With this in mind, the Ministry of Health are hoping that more people will take the time to isolate themselves and rest now that the celebrations are over.

In a letter to CI News, Fouke says the combination of too many people living in close proximity when they may already be infected but don’t yet feel symptoms, and the mixing of so many different populations during the Te Maeva Nui celebrations, is likely to be behind the surge.

“This type of event is inevitable, especially in winter, when communities who are normally remote from each other suddenly mix closely.”

As expected, and as seen previously with Constitution Day celebrations, Fouke says this effect is increased by the sudden increased population density on Rarotonga, the stress of travel, the cold weather, and the stress of the Te Maeva Nui performance schedule.

“We urge everyone to continue practicing good preventive health measures by isolating yourself when acutely ill, staying well hydrated and rested, and treating fever with Paracetamol or Ibuprofen.”

Fouke says if people feel they are getting worse or not improving as fast as they should, they should seek medical care without delay.

Influenza or ‘flu’ is a viral infection that mainly affects the nose, throat and the lungs.

Symptoms include the abrupt onset of fever plus either a cough or sore throat and can also lead to additional symptoms such as headache, tiredness, runny or stuffy nose, chills, diarrhoea and vomiting, aching muscles and joints.

Influenza is worse than an ordinary cold, as a cold is often limited to a runny nose, sneezing, watery eyes and throat irritation.

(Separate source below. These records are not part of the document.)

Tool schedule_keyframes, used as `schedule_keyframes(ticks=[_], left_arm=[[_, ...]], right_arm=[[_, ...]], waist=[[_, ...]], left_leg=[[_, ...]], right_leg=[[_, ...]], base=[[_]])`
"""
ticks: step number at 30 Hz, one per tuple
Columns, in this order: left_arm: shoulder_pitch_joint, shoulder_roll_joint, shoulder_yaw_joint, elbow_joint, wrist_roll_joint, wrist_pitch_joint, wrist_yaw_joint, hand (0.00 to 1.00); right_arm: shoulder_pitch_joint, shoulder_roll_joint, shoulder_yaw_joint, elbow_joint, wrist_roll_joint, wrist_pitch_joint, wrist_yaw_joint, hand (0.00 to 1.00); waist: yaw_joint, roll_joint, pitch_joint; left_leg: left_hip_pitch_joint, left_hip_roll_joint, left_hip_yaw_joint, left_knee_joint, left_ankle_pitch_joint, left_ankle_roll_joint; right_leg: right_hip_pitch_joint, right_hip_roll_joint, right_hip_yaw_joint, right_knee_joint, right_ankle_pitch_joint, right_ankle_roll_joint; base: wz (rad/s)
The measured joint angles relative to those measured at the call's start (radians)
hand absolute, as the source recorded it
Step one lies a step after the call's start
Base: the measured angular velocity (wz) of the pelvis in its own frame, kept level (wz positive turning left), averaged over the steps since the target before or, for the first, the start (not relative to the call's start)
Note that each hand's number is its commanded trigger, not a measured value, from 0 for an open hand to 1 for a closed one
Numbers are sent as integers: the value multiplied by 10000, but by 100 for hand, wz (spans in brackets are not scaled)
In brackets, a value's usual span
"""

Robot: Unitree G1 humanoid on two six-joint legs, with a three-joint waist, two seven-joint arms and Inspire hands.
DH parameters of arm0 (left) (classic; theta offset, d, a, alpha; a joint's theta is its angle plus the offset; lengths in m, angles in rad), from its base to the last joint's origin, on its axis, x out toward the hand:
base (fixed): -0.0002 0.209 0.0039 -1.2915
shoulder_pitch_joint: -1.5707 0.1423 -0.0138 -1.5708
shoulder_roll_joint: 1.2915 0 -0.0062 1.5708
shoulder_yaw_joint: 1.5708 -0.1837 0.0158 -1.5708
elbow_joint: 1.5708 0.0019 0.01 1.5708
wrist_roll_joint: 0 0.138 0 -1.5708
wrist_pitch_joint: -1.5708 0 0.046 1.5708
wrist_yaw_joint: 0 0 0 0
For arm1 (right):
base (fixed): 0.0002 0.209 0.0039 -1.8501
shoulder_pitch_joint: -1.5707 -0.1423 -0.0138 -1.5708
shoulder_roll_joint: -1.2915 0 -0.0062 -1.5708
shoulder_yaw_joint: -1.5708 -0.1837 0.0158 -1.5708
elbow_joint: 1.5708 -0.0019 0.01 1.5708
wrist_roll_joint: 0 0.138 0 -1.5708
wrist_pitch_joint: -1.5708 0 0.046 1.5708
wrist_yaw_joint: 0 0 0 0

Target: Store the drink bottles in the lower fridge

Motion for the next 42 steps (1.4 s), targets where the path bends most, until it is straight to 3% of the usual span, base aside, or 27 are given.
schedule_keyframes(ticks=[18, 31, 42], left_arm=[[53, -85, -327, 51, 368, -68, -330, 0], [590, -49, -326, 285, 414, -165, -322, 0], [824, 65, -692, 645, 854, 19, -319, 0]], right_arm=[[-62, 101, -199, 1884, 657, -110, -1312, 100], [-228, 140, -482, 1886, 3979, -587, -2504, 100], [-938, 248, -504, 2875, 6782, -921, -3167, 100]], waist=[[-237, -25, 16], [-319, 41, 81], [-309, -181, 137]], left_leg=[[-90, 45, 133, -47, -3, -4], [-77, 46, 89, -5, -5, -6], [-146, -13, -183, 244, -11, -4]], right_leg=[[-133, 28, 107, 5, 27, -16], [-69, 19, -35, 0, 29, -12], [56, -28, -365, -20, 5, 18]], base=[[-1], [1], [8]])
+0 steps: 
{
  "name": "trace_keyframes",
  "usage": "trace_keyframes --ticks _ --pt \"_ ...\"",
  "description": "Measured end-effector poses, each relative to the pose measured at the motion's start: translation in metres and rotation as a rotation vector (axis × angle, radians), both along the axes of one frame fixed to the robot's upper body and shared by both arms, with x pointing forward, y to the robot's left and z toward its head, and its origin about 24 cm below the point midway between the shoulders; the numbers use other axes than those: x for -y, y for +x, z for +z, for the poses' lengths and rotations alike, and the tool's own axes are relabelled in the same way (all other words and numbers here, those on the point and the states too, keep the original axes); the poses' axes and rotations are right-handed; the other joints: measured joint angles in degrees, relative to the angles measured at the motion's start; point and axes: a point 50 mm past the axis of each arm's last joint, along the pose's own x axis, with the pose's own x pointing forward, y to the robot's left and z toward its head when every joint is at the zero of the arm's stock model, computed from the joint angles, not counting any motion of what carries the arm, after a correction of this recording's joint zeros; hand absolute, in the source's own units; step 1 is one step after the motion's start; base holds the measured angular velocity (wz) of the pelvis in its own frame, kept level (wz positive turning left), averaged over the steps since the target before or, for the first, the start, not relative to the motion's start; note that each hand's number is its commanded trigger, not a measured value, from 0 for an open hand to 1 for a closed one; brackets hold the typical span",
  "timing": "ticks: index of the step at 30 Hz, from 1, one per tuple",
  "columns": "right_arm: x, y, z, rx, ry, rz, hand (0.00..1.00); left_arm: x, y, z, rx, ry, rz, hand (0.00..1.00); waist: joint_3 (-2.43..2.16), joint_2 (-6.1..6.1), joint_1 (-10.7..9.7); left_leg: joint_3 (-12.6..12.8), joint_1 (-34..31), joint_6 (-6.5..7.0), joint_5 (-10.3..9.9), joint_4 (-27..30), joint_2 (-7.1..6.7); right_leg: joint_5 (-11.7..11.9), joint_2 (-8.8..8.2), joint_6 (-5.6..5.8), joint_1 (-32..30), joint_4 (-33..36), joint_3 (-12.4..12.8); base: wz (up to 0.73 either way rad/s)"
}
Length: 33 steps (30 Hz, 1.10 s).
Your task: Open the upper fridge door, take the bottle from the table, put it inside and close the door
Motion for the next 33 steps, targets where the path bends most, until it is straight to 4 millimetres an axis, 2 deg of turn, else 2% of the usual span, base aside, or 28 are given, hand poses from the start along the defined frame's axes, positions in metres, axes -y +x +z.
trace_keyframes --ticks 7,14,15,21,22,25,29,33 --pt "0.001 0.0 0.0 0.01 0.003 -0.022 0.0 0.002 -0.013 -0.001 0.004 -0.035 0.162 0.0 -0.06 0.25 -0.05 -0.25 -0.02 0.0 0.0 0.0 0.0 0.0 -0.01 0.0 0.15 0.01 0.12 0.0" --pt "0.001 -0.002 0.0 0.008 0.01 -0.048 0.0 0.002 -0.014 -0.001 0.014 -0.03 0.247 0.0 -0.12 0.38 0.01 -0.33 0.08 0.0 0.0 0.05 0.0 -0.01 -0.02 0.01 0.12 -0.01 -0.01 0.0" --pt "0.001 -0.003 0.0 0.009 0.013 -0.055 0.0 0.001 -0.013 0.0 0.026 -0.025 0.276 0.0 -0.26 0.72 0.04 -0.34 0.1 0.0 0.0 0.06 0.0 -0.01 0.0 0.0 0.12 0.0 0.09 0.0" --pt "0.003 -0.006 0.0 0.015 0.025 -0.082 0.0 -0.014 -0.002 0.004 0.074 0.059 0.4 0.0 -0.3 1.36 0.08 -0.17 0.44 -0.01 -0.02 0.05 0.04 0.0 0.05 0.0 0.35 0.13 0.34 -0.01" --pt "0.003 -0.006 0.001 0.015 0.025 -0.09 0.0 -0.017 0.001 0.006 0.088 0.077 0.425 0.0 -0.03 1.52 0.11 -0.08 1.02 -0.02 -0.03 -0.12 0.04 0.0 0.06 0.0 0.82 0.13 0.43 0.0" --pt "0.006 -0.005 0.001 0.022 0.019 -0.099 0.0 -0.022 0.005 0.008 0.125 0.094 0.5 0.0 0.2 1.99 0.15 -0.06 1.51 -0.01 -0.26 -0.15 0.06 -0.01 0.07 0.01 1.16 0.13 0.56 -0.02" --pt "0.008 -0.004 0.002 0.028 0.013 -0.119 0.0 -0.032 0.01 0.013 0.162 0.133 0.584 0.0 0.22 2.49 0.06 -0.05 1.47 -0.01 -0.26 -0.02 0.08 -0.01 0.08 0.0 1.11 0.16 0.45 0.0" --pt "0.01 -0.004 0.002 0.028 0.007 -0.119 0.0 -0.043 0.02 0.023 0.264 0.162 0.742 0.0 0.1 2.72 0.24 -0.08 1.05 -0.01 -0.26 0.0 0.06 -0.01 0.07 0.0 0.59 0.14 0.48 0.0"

Influenza is infectious and can spread rapidly from person to person through respiratory droplets from the cough and sneezes of people who are sick.

When a case of influenza is severe, pneumonia, respiratory failure, and even death are possible.

Early treatment is especially important for the elderly, the very young, people with certain chronic health conditions, and pregnant women.

Someone who is ill with influenza should keep warm, rest and drink lots of hot drinks and fluids to prevent dehydration.

Paracetamol can be given to reduce the fever, headache, muscle and joint pains.

The key message from the Ministry of Health is for people to practice every day infection prevention actions such as hand hygiene, cough and sneeze etiquette, staying home if ill, cleaning surfaces and monitoring their own health.

“Wash your hands often with soap and water or use an alcohol-based hand rub, cover your nose and mouth with tissue when you cough or sneeze, or cough in your elbow or shirt sleeve, clean and disinfect surfaces and objects that may be contaminated with germs like the flu and limit contact with others as possible as this reduces the chance of spreading the infection to them,” MoH says.

Fouke says the good news is very few people have become seriously ill, indicating that the preventive care being practiced by individuals is successful.